• Bildung in Potsdam: Ortsvorsteherin fordert Schulen für Golm

Bildung in Potsdam : Ortsvorsteherin fordert Schulen für Golm

Nach der CDU will nun auch die SPD-Ortsvorsteherin von Golm eine zweite Grundschule und ein weiterführende Schule für den Stadtteil. Im Rathaus arbeitet man noch an der Schulentwicklungsplanung.

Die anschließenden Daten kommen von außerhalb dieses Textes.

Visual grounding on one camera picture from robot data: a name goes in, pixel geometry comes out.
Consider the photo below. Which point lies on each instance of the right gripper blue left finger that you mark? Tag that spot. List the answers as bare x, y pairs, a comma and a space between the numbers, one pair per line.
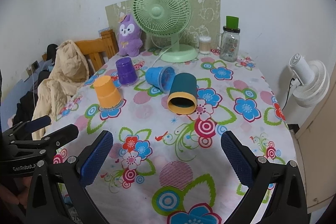
80, 171

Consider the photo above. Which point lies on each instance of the operator's hand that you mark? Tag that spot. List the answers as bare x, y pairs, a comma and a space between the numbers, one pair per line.
7, 196

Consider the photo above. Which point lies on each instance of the beige padded jacket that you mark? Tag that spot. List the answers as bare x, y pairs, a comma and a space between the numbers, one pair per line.
54, 93

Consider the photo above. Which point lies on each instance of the blue plastic cup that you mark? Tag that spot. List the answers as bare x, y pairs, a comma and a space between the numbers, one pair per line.
161, 77

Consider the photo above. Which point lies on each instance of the orange plastic cup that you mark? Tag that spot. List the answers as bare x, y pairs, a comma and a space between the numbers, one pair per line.
107, 93

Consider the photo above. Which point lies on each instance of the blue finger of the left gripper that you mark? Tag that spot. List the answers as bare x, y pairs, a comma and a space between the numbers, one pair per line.
57, 139
24, 130

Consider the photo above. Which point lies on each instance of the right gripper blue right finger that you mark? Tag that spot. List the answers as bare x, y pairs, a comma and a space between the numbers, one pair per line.
252, 171

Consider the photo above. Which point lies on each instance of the white floor fan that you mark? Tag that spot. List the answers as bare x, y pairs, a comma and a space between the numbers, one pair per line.
311, 82

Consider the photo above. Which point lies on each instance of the cotton swab container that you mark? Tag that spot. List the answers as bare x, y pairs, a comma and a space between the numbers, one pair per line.
204, 44

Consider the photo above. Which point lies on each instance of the floral tablecloth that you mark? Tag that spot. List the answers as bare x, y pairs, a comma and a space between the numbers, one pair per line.
170, 168

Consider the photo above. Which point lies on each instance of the purple plastic cup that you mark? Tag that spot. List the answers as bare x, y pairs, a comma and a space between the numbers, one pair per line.
126, 72

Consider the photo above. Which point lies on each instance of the teal and yellow cup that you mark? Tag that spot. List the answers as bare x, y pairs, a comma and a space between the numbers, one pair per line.
182, 98

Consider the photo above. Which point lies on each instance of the green cup on jar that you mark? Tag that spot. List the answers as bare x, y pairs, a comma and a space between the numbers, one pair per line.
232, 22

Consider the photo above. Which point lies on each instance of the glass mason jar mug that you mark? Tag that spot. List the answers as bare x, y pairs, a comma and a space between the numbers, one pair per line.
228, 44

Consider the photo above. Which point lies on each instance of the green desk fan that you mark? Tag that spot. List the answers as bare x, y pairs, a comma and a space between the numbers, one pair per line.
166, 19

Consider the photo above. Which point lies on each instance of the purple plush toy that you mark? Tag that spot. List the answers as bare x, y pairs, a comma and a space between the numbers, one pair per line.
129, 37

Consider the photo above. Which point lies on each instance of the black clothing pile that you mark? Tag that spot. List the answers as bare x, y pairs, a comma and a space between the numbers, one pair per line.
27, 104

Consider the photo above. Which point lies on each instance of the wooden chair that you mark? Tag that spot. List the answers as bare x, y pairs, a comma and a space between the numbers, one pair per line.
97, 49

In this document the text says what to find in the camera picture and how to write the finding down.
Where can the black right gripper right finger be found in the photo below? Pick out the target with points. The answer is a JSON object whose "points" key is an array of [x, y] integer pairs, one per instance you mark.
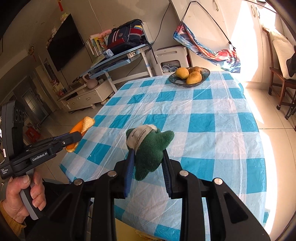
{"points": [[209, 206]]}

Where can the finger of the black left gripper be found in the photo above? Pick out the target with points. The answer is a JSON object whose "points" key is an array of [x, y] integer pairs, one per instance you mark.
{"points": [[69, 138]]}

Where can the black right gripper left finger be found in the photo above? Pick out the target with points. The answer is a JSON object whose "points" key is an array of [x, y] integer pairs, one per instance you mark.
{"points": [[101, 193]]}

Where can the orange carrot plush toy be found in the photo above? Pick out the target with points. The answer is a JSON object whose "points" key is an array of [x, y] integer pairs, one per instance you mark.
{"points": [[82, 127]]}

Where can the green plush toy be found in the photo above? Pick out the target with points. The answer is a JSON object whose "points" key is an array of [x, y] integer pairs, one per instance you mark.
{"points": [[148, 143]]}

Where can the left hand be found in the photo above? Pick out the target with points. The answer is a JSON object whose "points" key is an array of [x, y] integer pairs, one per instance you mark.
{"points": [[13, 204]]}

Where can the white tv cabinet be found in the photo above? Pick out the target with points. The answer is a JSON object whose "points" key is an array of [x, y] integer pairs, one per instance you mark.
{"points": [[83, 97]]}

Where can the pink kettlebell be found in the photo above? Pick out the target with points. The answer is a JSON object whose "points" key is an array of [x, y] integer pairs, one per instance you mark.
{"points": [[91, 83]]}

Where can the blue white checkered tablecloth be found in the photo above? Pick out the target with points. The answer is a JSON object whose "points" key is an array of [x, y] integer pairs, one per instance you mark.
{"points": [[216, 135]]}

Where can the row of books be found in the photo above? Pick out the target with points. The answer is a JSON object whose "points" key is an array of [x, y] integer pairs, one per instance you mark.
{"points": [[97, 43]]}

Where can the blue adjustable study desk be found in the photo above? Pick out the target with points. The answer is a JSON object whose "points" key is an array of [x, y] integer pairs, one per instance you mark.
{"points": [[118, 61]]}

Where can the navy red backpack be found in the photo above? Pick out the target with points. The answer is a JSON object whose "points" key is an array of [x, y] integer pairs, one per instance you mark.
{"points": [[128, 36]]}

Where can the yellow mango left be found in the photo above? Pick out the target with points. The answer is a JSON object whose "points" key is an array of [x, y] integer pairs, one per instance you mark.
{"points": [[182, 73]]}

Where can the yellow mango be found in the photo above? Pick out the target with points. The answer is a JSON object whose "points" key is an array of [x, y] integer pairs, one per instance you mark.
{"points": [[193, 78], [182, 73]]}

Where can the dark fruit bowl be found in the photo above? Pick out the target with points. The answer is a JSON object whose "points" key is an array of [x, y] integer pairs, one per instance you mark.
{"points": [[180, 82]]}

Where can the yellow mango front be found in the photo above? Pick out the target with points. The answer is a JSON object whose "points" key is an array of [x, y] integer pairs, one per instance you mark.
{"points": [[193, 78]]}

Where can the brown fruit back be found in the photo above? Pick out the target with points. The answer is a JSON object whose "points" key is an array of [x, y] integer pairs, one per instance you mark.
{"points": [[194, 69]]}

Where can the wooden chair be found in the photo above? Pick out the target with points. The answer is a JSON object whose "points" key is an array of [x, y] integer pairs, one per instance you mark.
{"points": [[278, 84]]}

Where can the colourful hanging cloth bag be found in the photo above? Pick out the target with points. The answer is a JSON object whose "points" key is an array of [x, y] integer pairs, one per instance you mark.
{"points": [[202, 30]]}

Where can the white chair cushion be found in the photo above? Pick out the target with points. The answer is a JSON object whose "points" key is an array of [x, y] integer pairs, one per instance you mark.
{"points": [[284, 50]]}

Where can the black wall television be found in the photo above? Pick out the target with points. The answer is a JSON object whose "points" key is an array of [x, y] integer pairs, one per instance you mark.
{"points": [[65, 44]]}

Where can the white wall cabinet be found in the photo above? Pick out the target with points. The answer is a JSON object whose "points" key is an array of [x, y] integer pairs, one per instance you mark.
{"points": [[244, 31]]}

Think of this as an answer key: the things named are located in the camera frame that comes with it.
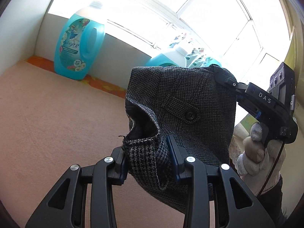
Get grey houndstooth pants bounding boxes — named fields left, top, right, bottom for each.
left=122, top=65, right=237, bottom=213

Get blue detergent jug far left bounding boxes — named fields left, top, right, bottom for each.
left=54, top=2, right=107, bottom=80

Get pink towel mat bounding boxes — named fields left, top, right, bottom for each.
left=1, top=61, right=128, bottom=227

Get white window frame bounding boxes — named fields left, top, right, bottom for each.
left=49, top=0, right=292, bottom=87

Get blue detergent jug near stack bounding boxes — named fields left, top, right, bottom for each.
left=145, top=47, right=188, bottom=67

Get landscape painting scroll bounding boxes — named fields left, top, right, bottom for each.
left=240, top=113, right=257, bottom=131

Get black cable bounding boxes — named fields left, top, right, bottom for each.
left=257, top=140, right=286, bottom=196

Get white gloved right hand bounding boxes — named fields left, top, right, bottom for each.
left=237, top=123, right=286, bottom=196

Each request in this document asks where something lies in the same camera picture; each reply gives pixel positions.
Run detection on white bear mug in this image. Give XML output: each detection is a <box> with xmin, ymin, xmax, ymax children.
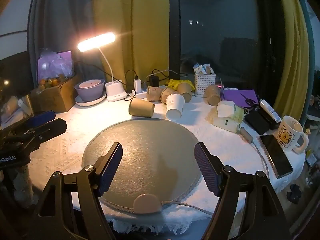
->
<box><xmin>275</xmin><ymin>115</ymin><xmax>309</xmax><ymax>154</ymax></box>

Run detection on black charger plug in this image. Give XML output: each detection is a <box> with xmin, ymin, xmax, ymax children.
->
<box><xmin>149</xmin><ymin>75</ymin><xmax>159</xmax><ymax>87</ymax></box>

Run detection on white tissue pack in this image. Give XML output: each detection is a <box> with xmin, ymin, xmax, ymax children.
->
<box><xmin>206</xmin><ymin>100</ymin><xmax>245</xmax><ymax>133</ymax></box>

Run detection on white tablecloth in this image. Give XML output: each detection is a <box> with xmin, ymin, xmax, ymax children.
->
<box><xmin>15</xmin><ymin>87</ymin><xmax>307</xmax><ymax>235</ymax></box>

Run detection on purple bowl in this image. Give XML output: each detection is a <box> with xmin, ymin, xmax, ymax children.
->
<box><xmin>74</xmin><ymin>79</ymin><xmax>105</xmax><ymax>101</ymax></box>

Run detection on brown paper cup rear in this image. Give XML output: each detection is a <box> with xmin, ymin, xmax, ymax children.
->
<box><xmin>177</xmin><ymin>82</ymin><xmax>192</xmax><ymax>103</ymax></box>

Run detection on brown paper cup printed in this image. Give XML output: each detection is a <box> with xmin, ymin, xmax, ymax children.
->
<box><xmin>147</xmin><ymin>86</ymin><xmax>163</xmax><ymax>102</ymax></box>

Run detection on round grey placemat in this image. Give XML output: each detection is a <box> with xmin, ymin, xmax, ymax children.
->
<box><xmin>81</xmin><ymin>118</ymin><xmax>201</xmax><ymax>212</ymax></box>

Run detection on white cream tube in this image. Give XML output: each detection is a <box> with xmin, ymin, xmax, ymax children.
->
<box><xmin>259</xmin><ymin>100</ymin><xmax>281</xmax><ymax>123</ymax></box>

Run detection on white paper cup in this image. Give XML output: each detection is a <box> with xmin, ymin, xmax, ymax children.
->
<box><xmin>166</xmin><ymin>93</ymin><xmax>185</xmax><ymax>121</ymax></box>

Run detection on white charger plug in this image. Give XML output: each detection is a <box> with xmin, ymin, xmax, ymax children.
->
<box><xmin>134</xmin><ymin>79</ymin><xmax>142</xmax><ymax>94</ymax></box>

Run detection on cardboard box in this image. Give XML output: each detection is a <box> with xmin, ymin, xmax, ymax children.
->
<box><xmin>30</xmin><ymin>74</ymin><xmax>82</xmax><ymax>113</ymax></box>

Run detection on yellow curtain left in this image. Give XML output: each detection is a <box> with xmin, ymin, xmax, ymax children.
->
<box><xmin>92</xmin><ymin>0</ymin><xmax>170</xmax><ymax>88</ymax></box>

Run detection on yellow curtain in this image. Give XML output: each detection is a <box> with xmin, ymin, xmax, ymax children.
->
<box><xmin>274</xmin><ymin>0</ymin><xmax>309</xmax><ymax>120</ymax></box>
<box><xmin>92</xmin><ymin>0</ymin><xmax>170</xmax><ymax>88</ymax></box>

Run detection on white plastic basket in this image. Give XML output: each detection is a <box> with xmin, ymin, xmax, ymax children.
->
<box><xmin>195</xmin><ymin>72</ymin><xmax>216</xmax><ymax>97</ymax></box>

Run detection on white plate under bowl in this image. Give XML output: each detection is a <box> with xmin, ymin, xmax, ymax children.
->
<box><xmin>75</xmin><ymin>91</ymin><xmax>106</xmax><ymax>107</ymax></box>

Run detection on black smartphone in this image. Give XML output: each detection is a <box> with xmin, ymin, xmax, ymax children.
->
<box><xmin>258</xmin><ymin>134</ymin><xmax>293</xmax><ymax>179</ymax></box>

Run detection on yellow rubber glove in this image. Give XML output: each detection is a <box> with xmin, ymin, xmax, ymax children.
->
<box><xmin>165</xmin><ymin>79</ymin><xmax>195</xmax><ymax>91</ymax></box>

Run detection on grey power bank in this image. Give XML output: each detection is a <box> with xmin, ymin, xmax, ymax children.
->
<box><xmin>239</xmin><ymin>127</ymin><xmax>253</xmax><ymax>144</ymax></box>

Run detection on brown paper cup middle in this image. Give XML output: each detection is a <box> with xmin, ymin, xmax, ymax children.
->
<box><xmin>160</xmin><ymin>87</ymin><xmax>177</xmax><ymax>104</ymax></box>

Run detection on yellow curtain right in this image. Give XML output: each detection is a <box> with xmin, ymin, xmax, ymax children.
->
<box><xmin>274</xmin><ymin>0</ymin><xmax>309</xmax><ymax>120</ymax></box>

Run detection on black wallet case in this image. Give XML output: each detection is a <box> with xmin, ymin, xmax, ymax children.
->
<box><xmin>244</xmin><ymin>107</ymin><xmax>280</xmax><ymax>135</ymax></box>

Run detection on white power strip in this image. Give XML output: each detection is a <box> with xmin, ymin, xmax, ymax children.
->
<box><xmin>129</xmin><ymin>90</ymin><xmax>147</xmax><ymax>99</ymax></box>

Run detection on black scissors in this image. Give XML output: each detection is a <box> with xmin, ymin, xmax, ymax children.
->
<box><xmin>241</xmin><ymin>94</ymin><xmax>258</xmax><ymax>108</ymax></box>

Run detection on grey cable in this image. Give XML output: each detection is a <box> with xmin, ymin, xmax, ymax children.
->
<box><xmin>159</xmin><ymin>141</ymin><xmax>271</xmax><ymax>217</ymax></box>

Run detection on pink round mat controller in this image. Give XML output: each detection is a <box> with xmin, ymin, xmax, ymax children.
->
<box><xmin>133</xmin><ymin>193</ymin><xmax>162</xmax><ymax>214</ymax></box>

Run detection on brown paper cup right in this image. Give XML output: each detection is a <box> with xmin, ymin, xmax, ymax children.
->
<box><xmin>204</xmin><ymin>85</ymin><xmax>221</xmax><ymax>106</ymax></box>

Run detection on white desk lamp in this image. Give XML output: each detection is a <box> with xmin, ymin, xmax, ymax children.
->
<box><xmin>76</xmin><ymin>31</ymin><xmax>128</xmax><ymax>103</ymax></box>

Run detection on brown paper cup front left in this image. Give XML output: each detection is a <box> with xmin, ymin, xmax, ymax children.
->
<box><xmin>129</xmin><ymin>98</ymin><xmax>155</xmax><ymax>118</ymax></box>

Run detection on purple cloth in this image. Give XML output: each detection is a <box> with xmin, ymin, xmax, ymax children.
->
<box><xmin>222</xmin><ymin>89</ymin><xmax>259</xmax><ymax>108</ymax></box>

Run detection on purple plastic bag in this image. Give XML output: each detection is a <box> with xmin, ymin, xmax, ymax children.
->
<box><xmin>37</xmin><ymin>48</ymin><xmax>74</xmax><ymax>90</ymax></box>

Der Wissenschaftsstandort ist Potsdam-Golm soll in den nächsten Jahren weiter wachsen. 
Der Wissenschaftsstandort ist Potsdam-Golm soll in den nächsten Jahren weiter wachsen. Lutz Hannemann

Potsdam/Golm - Im schnell wachsenden Ortsteil Golm im Potsdamer Westen wird der Ruf nach mindestens einer weiteren Schule immer lauter. Ortsvorsteherin Kathleen Krause (SPD) will nun im Ortsbeirat einen entsprechenden Antrag abstimmen lassen, um das Rathaus zum Handeln zu bewegen:  „Der Oberbürgermeister wird gebeten, den Ortsteil Golm in die Schulentwicklungsplanung für eine Grund- und weiterführende Schule mit aufzunehmen.“ Am 27. August soll über den Antrag entschieden werden. 

„An der Kapazitätsgrenze“

Zur Begründung führt die SPD-Frau an, die Ludwig-Renn-Grundschule im benachbarten Ortsteil Eiche sei wie auch der Hortstandort „an der Kapazitätsgrenze“. Ferner könne eine weiterführende Schule im Ortsteil den Verkehr entlasten, auch würden Schüler dann nicht wie bislang nicht in ihrer Wahlfreiheit beschränkt. Eine weiterführende Schule könne auch mit dem Wissenschaftspark kooperieren, stellt die Ortsvorsteherin fest. Der CDU-Ortsbeirat Maik Teichgräber sieht dies in einer aktuellen Erklärung ähnlich:  „Auf einem Bildungscampus könnten wir unter Einbindung eines Gymnasiums die gigantischen Potenziale des Universitäts- und Wissenschaftsstandorts Golm noch effizienter und zielgerichteter nutzen. Noch gibt es geeignete Bauflächen vor Ort, jedoch droht sich das Fenster dafür zu schließen.“ 

Auch die CDU wirbt für neue Schule in Golm

Es ist nicht die einzige Stimme aus der CDU, die aktuell für eine Schule in Golm wirbt.  „Der zunehmende Wohnungsbau im Stadtteil Golm führt zu einer Mehrauslastung der vorhandenen Infrastruktur“, hatte der CDU-Stadtverordnete Wieland Niekisch in einer Kleinen Anfrage an das Rathaus festgestellt. Die Stadtverwaltung hatte in der Antwort allerdings erklärt, die Kapazitäten der Renn-Grundschule seien für die „heutigen Kinder“ ausreichend - und man gehe auch davon aus, dass die Kapazitäten künftig ausreichen werden.

Zudem verwies die Stadtverwaltung auf PNN-Anfrage auf die laufenden Abstimmungsprozesse für den neuen Schul- und Hortentwicklungsplan, der bis Ende des Jahres vorliegen soll. Dabei würden auch neue Schulstandorte geprüft, hieß es zuletzt. So hatte Bildungsdezernentin Noosha Aubel (parteilos) wie berichtet auch den Bedarf für ein weiteres Gymnasium im Norden bestätigt - allerdings noch keinen Standort genannt.